**Exercise prompt:** When you repeat the material, keep each line exact and omit the pictures.

**Information supplied:**
=== Begin Enclosure ===

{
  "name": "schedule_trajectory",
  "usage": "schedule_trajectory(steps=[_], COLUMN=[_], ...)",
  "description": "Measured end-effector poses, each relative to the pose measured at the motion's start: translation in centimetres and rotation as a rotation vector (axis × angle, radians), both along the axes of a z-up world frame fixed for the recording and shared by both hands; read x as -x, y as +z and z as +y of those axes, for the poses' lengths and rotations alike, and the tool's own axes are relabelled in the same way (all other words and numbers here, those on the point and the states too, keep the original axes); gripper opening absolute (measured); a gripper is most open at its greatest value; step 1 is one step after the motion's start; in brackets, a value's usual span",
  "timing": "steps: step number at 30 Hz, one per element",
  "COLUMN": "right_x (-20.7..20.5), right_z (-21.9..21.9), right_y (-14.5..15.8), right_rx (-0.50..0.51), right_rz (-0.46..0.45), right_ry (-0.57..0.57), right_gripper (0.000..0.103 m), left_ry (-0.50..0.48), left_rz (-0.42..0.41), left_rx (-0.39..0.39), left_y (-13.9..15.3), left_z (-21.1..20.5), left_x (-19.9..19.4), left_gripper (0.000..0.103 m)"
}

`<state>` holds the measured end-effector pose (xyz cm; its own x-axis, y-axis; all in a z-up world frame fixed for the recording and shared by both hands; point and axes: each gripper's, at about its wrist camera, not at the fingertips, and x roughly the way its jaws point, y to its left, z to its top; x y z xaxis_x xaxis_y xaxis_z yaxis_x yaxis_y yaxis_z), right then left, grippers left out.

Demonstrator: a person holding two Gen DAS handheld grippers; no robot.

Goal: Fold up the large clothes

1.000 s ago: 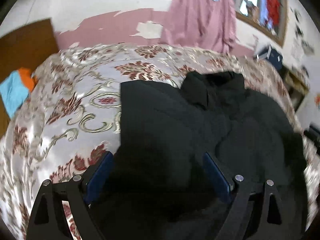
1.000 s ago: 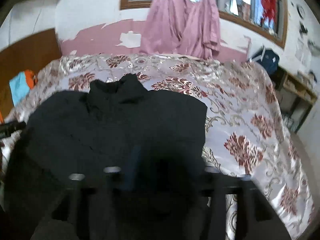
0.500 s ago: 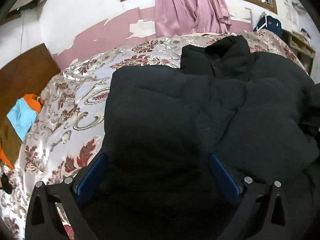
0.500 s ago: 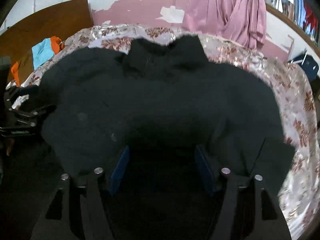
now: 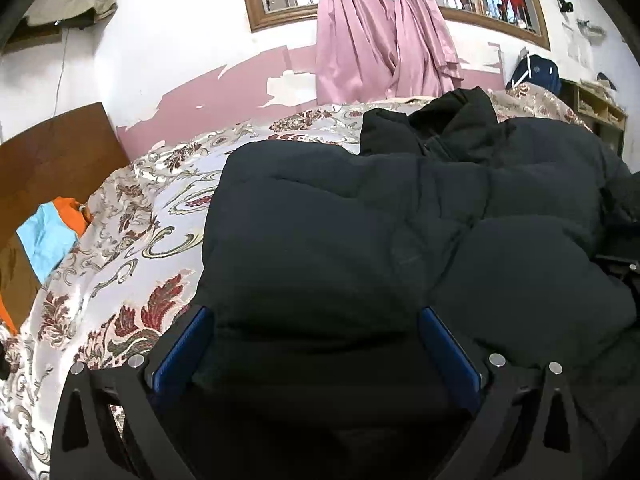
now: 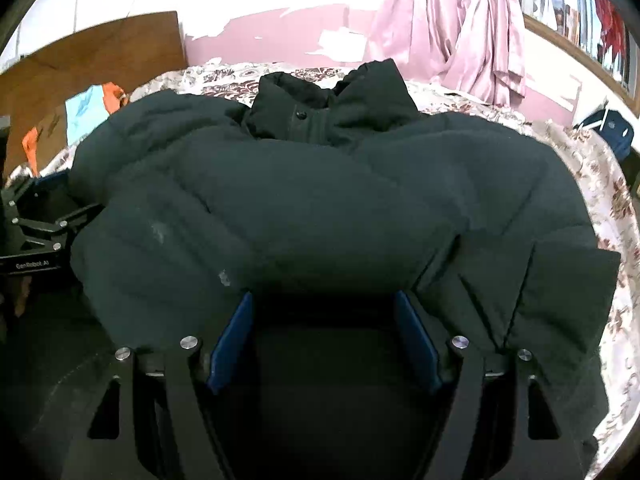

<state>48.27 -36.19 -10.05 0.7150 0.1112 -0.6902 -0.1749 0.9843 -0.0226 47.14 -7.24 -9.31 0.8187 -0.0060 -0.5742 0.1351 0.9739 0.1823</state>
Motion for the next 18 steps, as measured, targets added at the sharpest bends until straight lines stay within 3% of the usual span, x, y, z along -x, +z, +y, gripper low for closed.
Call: schedule_trajectory(steps=[12,18], right_x=[-1.0,-0.8], right_z=[-0.6,-0.2], right_y=[-1.4,-1.4], right_rx=[-0.049,-0.027], right_rz=[-0.002,-0.008], right_ry=[0.002,-0.003], right_gripper=[0.072,0.072], left_ry=[-0.017,-0.018], left_rz=[-0.030,-0.039], left_rx=[0.057,0.067], left_y=[-0.7,-0.7], left_z=[0.5,0.5], left_x=[0.0,0.1], left_gripper=[0.103,0.103])
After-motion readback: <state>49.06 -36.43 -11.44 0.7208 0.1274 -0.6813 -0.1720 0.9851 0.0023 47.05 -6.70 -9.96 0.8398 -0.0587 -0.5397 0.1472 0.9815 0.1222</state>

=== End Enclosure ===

**Answer space:**
{
  "name": "schedule_trajectory",
  "usage": "schedule_trajectory(steps=[_], COLUMN=[_], ...)",
  "description": "Measured end-effector poses, each relative to the pose measured at the motion's start: translation in centimetres and rotation as a rotation vector (axis × angle, radians), both along the axes of a z-up world frame fixed for the recording and shared by both hands; read x as -x, y as +z and z as +y of those axes, for the poses' lengths and rotations alike, and the tool's own axes are relabelled in the same way (all other words and numbers here, those on the point and the states too, keep the original axes); gripper opening absolute (measured); a gripper is most open at its greatest value; step 1 is one step after the motion's start; in brackets, a value's usual span",
  "timing": "steps: step number at 30 Hz, one per element",
  "COLUMN": "right_x (-20.7..20.5), right_z (-21.9..21.9), right_y (-14.5..15.8), right_rx (-0.50..0.51), right_rz (-0.46..0.45), right_ry (-0.57..0.57), right_gripper (0.000..0.103 m), left_ry (-0.50..0.48), left_rz (-0.42..0.41), left_rx (-0.39..0.39), left_y (-13.9..15.3), left_z (-21.1..20.5), left_x (-19.9..19.4), left_gripper (0.000..0.103 m)"
}

`<state>` holds the measured end-effector pose (xyz cm; its own x-axis, y-axis; all in a z-up world frame fixed for the recording and shared by both hands; point and axes: each gripper's, at about its wrist camera, not at the fingertips, and x roughly the way its jaws point, y to its left, z to its top; x y z xaxis_x xaxis_y xaxis_z yaxis_x yaxis_y yaxis_z), right then left, grippers left out.

Demonstrator: a person holding two Gen DAS handheld grippers; no robot.

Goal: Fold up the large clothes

1.000 s ago: 
1.000 s ago: 
0.500 s ago: 
0.500 s ago: 
now: 
now: 

<state>48.27 -36.19 -10.05 0.7150 0.1112 -0.6902 -0.1749 0.9843 -0.0226 47.14 -7.24 -9.31 0.8187 -0.0060 -0.5742 0.1351 0.9739 0.1823</state>
Motion for the next 18 steps, as measured, targets added at the sharpest bends until straight lines stay within 3% of the usual span, x, y, z along -x, +z, +y, gripper low for closed.
Call: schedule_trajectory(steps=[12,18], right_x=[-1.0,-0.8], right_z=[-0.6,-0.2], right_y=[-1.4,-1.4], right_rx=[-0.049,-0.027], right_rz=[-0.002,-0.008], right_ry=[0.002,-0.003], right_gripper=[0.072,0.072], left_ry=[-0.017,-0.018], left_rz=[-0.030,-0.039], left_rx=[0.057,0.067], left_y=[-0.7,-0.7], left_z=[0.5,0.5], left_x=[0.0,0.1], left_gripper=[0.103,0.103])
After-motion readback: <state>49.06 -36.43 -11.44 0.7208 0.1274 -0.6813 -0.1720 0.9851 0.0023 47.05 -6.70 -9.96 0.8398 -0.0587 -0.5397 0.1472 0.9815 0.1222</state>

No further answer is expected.